Task prompt >> Lines from the listing that hold the string "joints" are what you should return.

Supplied entries >>

/---

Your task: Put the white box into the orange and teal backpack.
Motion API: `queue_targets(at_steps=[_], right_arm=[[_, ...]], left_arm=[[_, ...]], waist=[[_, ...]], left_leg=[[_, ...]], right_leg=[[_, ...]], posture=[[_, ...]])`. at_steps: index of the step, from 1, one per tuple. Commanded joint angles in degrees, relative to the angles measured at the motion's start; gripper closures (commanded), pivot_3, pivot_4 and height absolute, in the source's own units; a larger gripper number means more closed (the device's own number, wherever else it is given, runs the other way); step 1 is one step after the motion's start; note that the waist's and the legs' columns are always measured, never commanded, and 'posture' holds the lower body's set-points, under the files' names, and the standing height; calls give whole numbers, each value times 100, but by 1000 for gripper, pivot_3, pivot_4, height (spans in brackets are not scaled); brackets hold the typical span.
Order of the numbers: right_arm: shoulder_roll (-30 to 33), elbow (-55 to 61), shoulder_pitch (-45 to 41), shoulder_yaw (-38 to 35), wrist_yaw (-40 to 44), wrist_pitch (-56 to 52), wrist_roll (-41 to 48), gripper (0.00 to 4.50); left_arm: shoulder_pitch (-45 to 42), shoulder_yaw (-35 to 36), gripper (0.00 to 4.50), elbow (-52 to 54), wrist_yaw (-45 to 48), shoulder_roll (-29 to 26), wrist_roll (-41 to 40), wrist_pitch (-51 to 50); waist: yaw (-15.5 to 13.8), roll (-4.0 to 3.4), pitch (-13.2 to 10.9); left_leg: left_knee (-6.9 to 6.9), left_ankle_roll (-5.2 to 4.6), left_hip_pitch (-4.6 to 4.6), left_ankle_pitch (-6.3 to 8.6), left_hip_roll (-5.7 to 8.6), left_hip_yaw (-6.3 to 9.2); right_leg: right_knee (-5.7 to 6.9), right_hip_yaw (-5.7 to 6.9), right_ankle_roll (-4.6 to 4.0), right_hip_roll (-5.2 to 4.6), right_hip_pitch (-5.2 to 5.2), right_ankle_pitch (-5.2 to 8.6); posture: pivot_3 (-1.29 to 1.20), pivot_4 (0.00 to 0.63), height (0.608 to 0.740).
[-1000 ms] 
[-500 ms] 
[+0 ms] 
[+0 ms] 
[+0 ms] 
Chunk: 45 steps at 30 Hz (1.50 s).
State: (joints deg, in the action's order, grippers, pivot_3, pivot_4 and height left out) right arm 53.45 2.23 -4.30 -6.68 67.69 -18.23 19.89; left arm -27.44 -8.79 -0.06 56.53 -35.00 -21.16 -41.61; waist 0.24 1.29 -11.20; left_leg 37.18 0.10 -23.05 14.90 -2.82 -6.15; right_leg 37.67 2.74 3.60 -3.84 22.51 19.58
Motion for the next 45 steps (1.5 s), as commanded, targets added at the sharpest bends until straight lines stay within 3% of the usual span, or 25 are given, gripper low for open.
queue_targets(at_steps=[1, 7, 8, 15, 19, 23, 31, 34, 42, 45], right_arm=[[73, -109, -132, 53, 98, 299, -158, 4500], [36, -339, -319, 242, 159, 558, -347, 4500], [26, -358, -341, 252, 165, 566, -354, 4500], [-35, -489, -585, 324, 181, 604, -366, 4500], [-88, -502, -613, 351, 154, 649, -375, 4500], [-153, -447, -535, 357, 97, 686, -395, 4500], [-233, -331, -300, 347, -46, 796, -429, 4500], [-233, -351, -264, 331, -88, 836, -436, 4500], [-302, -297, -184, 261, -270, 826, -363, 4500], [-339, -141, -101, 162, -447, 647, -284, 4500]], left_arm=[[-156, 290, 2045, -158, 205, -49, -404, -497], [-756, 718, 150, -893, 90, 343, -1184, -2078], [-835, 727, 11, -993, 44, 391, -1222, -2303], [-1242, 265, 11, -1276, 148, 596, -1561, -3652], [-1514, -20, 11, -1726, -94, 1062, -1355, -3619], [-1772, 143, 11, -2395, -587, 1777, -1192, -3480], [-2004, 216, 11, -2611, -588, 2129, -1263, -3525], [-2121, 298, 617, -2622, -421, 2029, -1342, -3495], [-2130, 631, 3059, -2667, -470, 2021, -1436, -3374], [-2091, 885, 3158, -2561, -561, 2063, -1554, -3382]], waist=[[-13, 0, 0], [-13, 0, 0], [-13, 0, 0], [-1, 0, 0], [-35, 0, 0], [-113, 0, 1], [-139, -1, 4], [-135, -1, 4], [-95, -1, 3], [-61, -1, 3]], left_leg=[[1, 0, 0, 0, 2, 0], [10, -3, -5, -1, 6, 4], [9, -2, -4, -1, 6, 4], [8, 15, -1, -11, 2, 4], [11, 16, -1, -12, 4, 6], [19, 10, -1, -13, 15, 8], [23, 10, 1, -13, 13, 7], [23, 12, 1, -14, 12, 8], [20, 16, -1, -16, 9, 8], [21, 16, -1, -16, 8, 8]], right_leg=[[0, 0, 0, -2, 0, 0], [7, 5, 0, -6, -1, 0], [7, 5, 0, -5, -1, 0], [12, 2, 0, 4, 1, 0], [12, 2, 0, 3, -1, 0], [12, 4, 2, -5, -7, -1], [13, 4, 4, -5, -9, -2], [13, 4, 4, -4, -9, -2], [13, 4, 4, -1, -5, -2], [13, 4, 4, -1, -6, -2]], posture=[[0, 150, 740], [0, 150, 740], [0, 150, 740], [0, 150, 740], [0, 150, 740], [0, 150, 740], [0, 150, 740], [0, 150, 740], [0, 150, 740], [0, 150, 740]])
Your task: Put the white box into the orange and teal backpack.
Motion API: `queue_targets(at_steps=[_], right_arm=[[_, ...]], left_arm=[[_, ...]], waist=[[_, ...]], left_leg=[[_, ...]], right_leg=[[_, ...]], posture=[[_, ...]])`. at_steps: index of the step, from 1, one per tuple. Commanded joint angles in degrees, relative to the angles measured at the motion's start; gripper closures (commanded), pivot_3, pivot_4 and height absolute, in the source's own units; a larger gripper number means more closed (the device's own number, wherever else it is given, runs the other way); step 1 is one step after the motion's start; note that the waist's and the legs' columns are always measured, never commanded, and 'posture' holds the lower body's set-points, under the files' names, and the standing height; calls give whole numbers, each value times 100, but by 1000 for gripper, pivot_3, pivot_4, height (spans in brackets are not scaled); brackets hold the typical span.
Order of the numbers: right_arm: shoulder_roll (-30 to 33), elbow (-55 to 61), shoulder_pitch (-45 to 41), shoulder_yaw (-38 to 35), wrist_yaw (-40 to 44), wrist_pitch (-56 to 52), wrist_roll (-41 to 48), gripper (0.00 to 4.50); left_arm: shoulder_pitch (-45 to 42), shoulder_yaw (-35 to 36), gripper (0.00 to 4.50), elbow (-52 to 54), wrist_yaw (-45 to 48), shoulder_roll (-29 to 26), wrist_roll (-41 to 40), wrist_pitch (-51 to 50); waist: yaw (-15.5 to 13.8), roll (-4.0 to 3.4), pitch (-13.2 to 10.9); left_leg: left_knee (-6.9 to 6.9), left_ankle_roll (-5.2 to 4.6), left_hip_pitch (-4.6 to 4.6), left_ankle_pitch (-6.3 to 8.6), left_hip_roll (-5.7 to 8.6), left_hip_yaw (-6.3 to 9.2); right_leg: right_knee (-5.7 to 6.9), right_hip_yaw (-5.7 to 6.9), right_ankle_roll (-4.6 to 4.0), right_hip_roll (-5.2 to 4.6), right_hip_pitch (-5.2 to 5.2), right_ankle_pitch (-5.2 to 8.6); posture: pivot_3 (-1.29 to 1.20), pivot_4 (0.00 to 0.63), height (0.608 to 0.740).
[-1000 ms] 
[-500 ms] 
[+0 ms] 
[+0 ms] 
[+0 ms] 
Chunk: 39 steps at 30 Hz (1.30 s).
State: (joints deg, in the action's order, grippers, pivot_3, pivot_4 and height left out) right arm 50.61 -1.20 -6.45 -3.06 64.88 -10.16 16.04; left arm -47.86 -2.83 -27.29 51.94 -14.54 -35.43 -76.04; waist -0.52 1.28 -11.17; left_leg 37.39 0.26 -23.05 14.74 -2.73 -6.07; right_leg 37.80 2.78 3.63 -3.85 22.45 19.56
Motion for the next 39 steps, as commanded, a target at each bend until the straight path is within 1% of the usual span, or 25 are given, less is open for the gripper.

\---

Result of the task >>
State: (joints deg, in the action's order, grippers, pivot_3, pivot_4 and height left out) right arm 53.45 2.23 -4.30 -6.68 67.69 -18.23 19.89; left arm -27.44 -8.79 -0.06 56.53 -35.00 -21.16 -41.61; waist 0.24 1.29 -11.20; left_leg 37.18 0.10 -23.05 14.90 -2.82 -6.15; right_leg 37.67 2.74 3.60 -3.84 22.51 19.58
State: (joints deg, in the action's order, grippers, pivot_3, pivot_4 and height left out) right arm 50.61 -1.20 -6.45 -3.06 64.88 -10.16 16.04; left arm -47.86 -2.83 -27.29 51.94 -14.54 -35.43 -76.04; waist -0.52 1.28 -11.17; left_leg 37.39 0.26 -23.05 14.74 -2.73 -6.07; right_leg 37.80 2.78 3.63 -3.85 22.45 19.56

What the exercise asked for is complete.